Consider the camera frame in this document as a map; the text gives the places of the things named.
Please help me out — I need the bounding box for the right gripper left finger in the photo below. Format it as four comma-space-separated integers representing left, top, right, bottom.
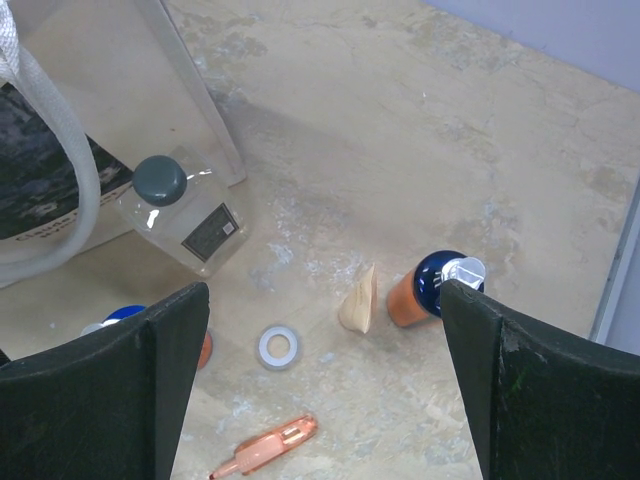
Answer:
1, 282, 209, 479

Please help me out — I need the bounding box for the beige tube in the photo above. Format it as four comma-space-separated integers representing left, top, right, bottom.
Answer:
338, 264, 378, 334

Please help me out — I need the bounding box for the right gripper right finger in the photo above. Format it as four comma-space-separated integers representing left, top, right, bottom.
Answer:
441, 280, 639, 479

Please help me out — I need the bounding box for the clear square bottle dark cap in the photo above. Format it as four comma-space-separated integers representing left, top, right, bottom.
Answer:
115, 145, 248, 277

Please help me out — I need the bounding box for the orange bottle blue pump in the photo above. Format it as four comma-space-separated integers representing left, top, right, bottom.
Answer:
80, 305, 213, 370

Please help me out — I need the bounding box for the canvas tote bag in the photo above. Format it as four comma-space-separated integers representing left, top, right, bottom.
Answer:
1, 1, 246, 285

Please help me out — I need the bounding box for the white tape ring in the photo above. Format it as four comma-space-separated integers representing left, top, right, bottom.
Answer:
254, 324, 304, 372

※

Assigned task: Print every line above exactly as given, but not the pictures.

Reply to the task:
Consider the camera frame in this document as a map; the text gives the places of the things named.
Please help me out — I need the bounding box for the right gripper left finger in the photo below. Format it as four comma-space-separated integers representing left, top, right, bottom.
Answer:
1, 282, 209, 479

Please help me out — I need the bounding box for the beige tube in the photo above. Format it as four comma-space-separated integers representing left, top, right, bottom.
Answer:
338, 264, 378, 334

Please help me out — I need the bounding box for the right gripper right finger in the photo above. Format it as four comma-space-separated integers representing left, top, right, bottom.
Answer:
441, 280, 639, 479

Please help me out — I need the bounding box for the clear square bottle dark cap in the photo above. Format it as four comma-space-separated integers representing left, top, right, bottom.
Answer:
115, 145, 248, 277

Please help me out — I need the bounding box for the orange bottle blue pump in the photo above. Format it as four comma-space-separated integers representing left, top, right, bottom.
Answer:
80, 305, 213, 370

Please help me out — I need the bounding box for the canvas tote bag in the photo above. Format it as four comma-space-separated integers representing left, top, right, bottom.
Answer:
1, 1, 246, 285

Please help me out — I need the bounding box for the white tape ring in the photo above. Format it as four comma-space-separated integers representing left, top, right, bottom.
Answer:
254, 324, 304, 372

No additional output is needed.